- **WHAT THE TASK REQUIRES**
Pick every line from the data that holds the word "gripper".

- **DATA PROVIDED**
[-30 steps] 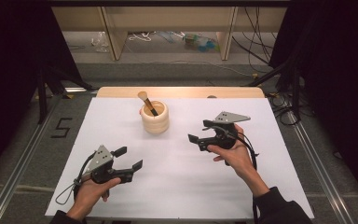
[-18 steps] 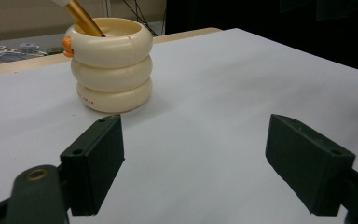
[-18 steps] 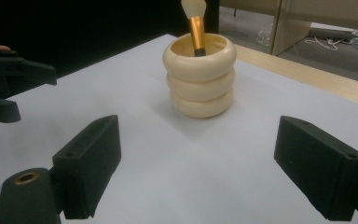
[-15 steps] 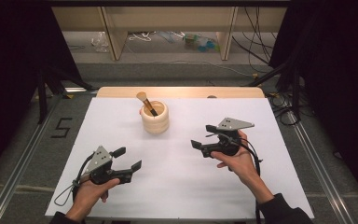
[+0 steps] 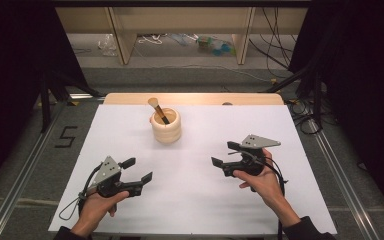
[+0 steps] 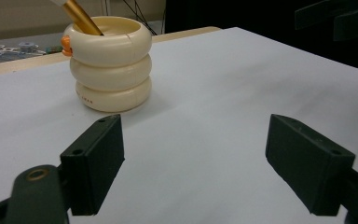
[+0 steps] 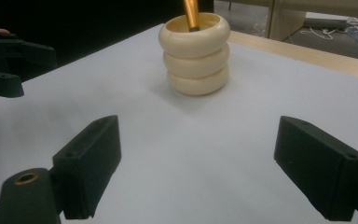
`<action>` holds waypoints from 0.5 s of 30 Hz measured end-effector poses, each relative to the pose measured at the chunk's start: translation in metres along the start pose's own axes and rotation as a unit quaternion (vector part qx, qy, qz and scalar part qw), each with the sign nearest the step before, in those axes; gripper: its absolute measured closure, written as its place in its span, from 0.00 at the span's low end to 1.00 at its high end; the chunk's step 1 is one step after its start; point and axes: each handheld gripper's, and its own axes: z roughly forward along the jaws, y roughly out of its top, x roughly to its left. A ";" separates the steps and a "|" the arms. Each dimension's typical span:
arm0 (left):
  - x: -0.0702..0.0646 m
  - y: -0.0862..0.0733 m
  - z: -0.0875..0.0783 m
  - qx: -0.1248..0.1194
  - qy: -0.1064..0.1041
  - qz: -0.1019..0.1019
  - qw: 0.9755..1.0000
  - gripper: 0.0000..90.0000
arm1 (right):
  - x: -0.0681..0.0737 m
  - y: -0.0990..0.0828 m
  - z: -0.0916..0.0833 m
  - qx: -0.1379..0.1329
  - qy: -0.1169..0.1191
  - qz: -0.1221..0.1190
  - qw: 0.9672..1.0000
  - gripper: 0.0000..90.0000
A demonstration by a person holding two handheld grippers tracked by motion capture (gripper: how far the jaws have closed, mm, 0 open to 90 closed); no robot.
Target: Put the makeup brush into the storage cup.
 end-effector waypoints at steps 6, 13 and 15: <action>0.002 0.000 -0.002 -0.002 0.003 0.006 1.000 0.21 | 0.001 -0.007 -0.006 0.002 -0.004 -0.002 1.000 0.18; 0.001 0.000 -0.001 0.000 0.002 0.008 1.000 0.21 | 0.006 -0.012 -0.012 -0.006 -0.001 -0.004 1.000 0.18; 0.001 0.000 -0.001 0.000 0.001 0.007 1.000 0.21 | 0.007 -0.014 -0.015 0.000 -0.003 -0.006 1.000 0.18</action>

- **PROBLEM SOLUTION**
`<action>` holds waypoints from 0.5 s of 30 Hz measured end-effector poses, each relative to the pose measured at the chunk's start: translation in metres along the start pose's own axes and rotation as a unit quaternion (vector part qx, qy, qz and scalar part qw), each with the sign nearest the step before, in those axes; gripper: its absolute measured closure, written as its place in its span, from 0.00 at the span's low end to 1.00 at its high end; the chunk's step 1 is one step after its start; point and axes: each handheld gripper's, and its own axes: z roughly forward along the jaws, y roughly out of its top, x roughly to its left. A ";" separates the steps and a "|" the arms. Each dimension's typical span:
  - gripper: 0.0000..90.0000
  - gripper: 0.0000..90.0000
A demonstration by a person holding two handheld grippers tracked by motion capture (gripper: how far the jaws have closed, mm, 0 open to 90 closed); no robot.

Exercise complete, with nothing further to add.